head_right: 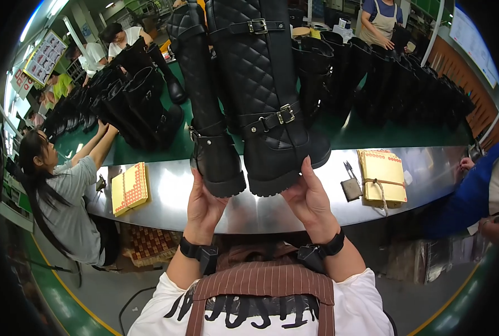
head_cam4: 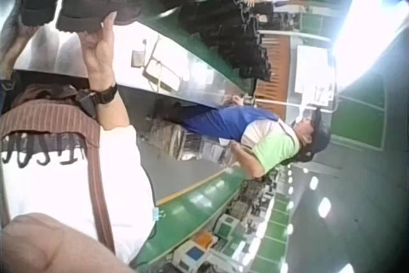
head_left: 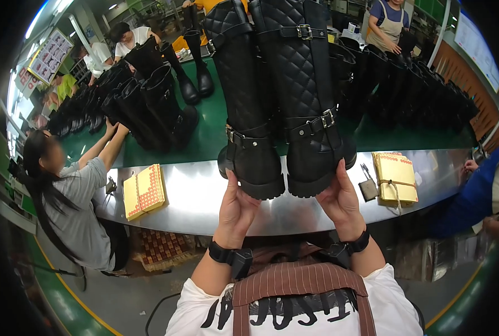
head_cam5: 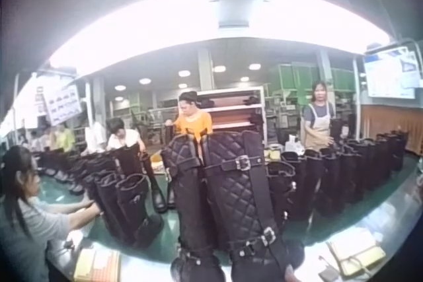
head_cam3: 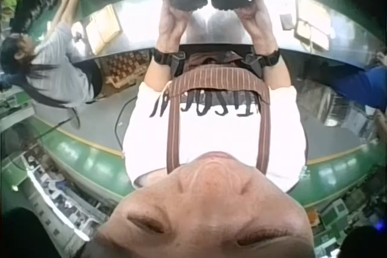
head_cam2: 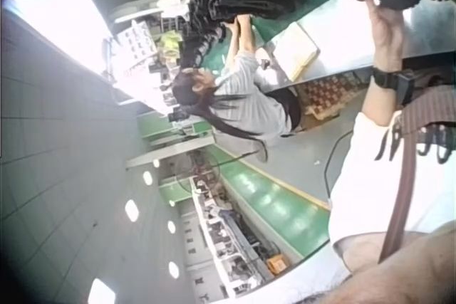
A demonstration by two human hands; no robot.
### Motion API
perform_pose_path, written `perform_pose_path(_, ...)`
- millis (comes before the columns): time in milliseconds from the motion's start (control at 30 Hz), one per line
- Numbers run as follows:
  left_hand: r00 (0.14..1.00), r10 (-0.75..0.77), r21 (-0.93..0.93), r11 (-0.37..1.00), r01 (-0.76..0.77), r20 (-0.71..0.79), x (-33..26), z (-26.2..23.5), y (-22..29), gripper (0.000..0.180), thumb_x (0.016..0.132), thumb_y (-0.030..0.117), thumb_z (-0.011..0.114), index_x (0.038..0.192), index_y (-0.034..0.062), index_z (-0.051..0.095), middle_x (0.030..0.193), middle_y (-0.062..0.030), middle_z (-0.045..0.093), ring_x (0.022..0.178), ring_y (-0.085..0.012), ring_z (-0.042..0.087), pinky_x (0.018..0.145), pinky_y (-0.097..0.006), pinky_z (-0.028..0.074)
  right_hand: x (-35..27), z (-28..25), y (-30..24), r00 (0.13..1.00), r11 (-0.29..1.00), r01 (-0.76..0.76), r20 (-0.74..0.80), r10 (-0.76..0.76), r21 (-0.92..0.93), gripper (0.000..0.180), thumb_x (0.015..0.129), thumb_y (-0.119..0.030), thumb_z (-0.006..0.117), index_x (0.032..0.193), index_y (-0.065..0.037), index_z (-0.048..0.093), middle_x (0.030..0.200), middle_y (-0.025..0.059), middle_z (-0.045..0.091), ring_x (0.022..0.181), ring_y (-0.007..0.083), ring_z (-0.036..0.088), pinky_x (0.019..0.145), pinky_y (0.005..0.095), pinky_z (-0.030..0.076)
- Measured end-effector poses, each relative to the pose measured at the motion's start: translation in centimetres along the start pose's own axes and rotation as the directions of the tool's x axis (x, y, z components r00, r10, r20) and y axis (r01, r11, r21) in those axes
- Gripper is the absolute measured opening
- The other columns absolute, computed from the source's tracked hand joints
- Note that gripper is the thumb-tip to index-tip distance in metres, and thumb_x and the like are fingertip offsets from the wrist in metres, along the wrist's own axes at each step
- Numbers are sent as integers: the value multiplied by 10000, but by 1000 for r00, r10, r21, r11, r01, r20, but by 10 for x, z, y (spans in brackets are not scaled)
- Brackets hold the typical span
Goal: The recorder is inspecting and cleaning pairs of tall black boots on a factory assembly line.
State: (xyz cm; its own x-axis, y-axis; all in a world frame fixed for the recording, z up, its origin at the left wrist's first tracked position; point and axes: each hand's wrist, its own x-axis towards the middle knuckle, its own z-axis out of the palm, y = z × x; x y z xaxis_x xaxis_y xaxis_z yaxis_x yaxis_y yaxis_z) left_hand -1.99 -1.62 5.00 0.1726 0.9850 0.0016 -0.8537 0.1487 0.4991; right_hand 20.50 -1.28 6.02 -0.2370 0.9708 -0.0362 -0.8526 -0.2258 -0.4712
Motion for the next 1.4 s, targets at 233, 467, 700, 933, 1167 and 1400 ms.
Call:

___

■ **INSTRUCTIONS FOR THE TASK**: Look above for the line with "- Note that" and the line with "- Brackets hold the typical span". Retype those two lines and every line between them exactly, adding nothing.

■ **OUTPUT OF THE EXERCISE**:
- Note that gripper is the thumb-tip to index-tip distance in metres, and thumb_x and the like are fingertip offsets from the wrist in metres, along the wrist's own axes at each step
- Numbers are sent as integers: the value multiplied by 10000, but by 1000 for r00, r10, r21, r11, r01, r20, but by 10 for x, z, y (spans in brackets are not scaled)
- Brackets hold the typical span

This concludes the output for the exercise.